### Task statement
Take the listing below and print exactly the lines starting at the line containing "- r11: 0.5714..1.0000" and ending at the line containing "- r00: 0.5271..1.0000", both ends included, and no others.

[Opening Dataset extract section]

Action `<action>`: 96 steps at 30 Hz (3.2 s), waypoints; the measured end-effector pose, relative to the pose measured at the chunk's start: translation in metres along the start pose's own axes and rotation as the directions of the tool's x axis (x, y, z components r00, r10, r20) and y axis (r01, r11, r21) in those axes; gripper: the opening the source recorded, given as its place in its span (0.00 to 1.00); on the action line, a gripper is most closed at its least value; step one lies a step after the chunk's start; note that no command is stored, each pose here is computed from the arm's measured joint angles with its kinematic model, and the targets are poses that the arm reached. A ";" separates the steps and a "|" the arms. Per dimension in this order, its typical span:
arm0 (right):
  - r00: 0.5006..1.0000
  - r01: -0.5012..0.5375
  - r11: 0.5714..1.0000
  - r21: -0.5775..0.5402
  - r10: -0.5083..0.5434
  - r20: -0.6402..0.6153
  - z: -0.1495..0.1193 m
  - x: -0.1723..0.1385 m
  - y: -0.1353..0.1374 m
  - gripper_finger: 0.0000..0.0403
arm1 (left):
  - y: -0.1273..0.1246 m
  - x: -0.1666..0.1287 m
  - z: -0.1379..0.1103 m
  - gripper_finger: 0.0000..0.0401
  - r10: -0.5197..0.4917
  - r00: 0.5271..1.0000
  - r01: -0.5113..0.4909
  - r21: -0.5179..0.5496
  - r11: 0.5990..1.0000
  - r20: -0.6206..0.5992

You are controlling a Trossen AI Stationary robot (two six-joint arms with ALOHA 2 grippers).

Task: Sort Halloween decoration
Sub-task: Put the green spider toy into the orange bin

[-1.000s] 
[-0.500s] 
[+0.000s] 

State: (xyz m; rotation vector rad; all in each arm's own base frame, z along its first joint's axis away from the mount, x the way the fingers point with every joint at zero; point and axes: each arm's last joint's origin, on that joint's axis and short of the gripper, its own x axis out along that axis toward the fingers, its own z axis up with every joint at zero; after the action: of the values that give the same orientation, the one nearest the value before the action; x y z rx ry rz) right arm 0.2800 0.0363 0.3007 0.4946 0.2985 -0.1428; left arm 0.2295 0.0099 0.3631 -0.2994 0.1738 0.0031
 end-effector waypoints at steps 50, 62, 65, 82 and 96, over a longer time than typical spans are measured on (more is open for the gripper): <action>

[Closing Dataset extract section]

### Your solution
  - r11: 0.5714..1.0000
  - r21: -0.5775..0.5402
  - r10: -0.5083..0.5434
  - r20: -0.6402..0.6153
  - z: -0.1495..0.1193 m
  - x: -0.1723..0.1385 m
  - y: -0.1353..0.1374 m
  - gripper_finger: 0.0000..0.0403
arm1 (left):
  - y: -0.1273..0.1246 m
  - x: -0.1666..0.1287 m
  - z: -0.1379..0.1103 m
  - gripper_finger: 0.0000..0.0401
  - r10: -0.5197..0.4917
  - r00: 0.5271..1.0000

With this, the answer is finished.